#### [Data section]
------------------------------------------------------------

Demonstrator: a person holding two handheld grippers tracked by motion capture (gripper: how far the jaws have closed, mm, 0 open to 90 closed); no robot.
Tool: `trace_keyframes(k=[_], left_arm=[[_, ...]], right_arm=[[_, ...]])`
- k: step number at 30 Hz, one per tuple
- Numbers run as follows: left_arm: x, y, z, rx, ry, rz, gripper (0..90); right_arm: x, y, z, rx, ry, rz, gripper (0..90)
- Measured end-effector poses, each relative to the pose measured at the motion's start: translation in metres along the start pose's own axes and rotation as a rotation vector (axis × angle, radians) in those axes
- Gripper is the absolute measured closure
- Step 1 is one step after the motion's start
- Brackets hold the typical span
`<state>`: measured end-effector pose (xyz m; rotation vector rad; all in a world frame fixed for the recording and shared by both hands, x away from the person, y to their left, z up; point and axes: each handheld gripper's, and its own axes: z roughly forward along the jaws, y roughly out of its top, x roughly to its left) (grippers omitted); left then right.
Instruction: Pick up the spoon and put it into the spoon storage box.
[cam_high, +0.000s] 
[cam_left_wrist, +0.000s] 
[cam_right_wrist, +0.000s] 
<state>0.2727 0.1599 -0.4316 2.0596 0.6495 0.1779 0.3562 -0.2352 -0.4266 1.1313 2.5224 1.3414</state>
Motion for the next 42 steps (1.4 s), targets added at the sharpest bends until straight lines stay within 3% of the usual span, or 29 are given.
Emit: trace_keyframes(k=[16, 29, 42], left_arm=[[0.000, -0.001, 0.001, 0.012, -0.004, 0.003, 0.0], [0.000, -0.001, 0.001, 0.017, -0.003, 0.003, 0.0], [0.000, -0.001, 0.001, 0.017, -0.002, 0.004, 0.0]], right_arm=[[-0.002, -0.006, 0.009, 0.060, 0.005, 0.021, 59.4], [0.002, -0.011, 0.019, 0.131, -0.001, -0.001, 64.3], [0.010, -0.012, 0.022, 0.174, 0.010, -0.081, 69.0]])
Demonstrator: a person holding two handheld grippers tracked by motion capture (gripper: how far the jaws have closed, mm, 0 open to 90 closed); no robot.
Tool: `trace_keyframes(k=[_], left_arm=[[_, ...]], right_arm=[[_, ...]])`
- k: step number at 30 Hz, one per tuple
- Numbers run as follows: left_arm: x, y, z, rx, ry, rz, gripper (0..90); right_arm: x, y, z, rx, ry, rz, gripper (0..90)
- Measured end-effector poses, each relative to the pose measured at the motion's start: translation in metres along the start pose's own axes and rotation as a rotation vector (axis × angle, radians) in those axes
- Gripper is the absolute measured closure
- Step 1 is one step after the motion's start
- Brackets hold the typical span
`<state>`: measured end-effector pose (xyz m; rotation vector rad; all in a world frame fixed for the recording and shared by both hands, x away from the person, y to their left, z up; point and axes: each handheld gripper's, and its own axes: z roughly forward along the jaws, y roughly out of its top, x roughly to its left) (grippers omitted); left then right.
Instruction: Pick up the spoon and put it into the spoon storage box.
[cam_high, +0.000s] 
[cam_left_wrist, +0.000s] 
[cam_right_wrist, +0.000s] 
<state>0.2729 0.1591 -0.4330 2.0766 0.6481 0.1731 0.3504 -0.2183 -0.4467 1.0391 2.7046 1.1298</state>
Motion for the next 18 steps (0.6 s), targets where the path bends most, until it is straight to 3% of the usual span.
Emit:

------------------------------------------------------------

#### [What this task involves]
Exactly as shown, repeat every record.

#### [Task answer]
Demonstrator: a person holding two handheld grippers tracked by motion capture (gripper: how far the jaws have closed, mm, 0 open to 90 closed); no robot.
Tool: `trace_keyframes(k=[_], left_arm=[[_, ...]], right_arm=[[_, ...]])`
- k: step number at 30 Hz, one per tuple
- Numbers run as follows: left_arm: x, y, z, rx, ry, rz, gripper (0..90); right_arm: x, y, z, rx, ry, rz, gripper (0..90)
- Measured end-effector poses, each relative to the pose measured at the motion's start: translation in metres along the start pose's own axes and rotation as a rotation vector (axis × angle, radians) in those axes
- Gripper is the absolute measured closure
- Step 1 is one step after the motion's start
- Brackets hold the typical span
`<state>`: measured end-effector pose (xyz m; rotation vector rad; all in a world frame fixed for the recording and shared by both hands, x away from the person, y to their left, z up; point and axes: each handheld gripper's, and its own axes: z roughly forward along the jaws, y roughly out of its top, x roughly to its left) (grippers omitted); left then right.
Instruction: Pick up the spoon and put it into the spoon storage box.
[cam_high, +0.000s] 
[cam_left_wrist, +0.000s] 
[cam_right_wrist, +0.000s] 
<state>0.2727 0.1599 -0.4316 2.0596 0.6495 0.1779 0.3562 -0.2352 -0.4266 1.1313 2.5224 1.3414</state>
Motion for the next 42 steps (1.4 s), targets added at the sharpest bends until straight lines stay within 3% of the usual span, or 29 are given.
Emit: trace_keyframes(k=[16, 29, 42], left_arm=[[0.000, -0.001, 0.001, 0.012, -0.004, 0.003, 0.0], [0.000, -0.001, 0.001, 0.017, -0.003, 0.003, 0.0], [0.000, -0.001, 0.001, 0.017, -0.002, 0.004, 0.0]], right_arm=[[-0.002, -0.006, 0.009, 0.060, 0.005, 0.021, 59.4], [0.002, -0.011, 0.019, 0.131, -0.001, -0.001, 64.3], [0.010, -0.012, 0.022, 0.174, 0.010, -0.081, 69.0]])
Demonstrator: a person holding two handheld grippers tracked by motion capture (gripper: how far the jaws have closed, mm, 0 open to 90 closed); no robot.
Tool: `trace_keyframes(k=[_], left_arm=[[_, ...]], right_arm=[[_, ...]])`
- k: step number at 30 Hz, one per tuple
- Numbers run as follows: left_arm: x, y, z, rx, ry, rz, gripper (0..90); right_arm: x, y, z, rx, ry, rz, gripper (0..90)
- Measured end-effector poses, each relative to the pose measured at the motion's start: translation in metres along the start pose's own axes and rotation as a rotation vector (axis × angle, radians) in those axes
- Gripper is the absolute measured closure
- Step 1 is one step after the motion's start
- Brackets hold the typical span
`<state>`: measured end-effector pose (xyz m; rotation vector rad; all in a world frame fixed for the recording and shared by both hands, x away from the person, y to their left, z up; point and axes: each handheld gripper's, and its own axes: z roughly forward along the jaws, y roughly out of its top, x roughly to its left) (grippers omitted); left then right.
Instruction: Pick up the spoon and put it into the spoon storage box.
[cam_high, +0.000s] 
[cam_left_wrist, +0.000s] 
[cam_right_wrist, +0.000s] 
<state>0.2729 0.1591 -0.4330 2.0766 0.6481 0.1731 0.3504 -0.2183 -0.4467 1.0391 2.7046 1.1298</state>
Motion for the next 18 steps (0.6 s), targets where the path bends most, until it is straight to 3% of the usual span.
Emit:

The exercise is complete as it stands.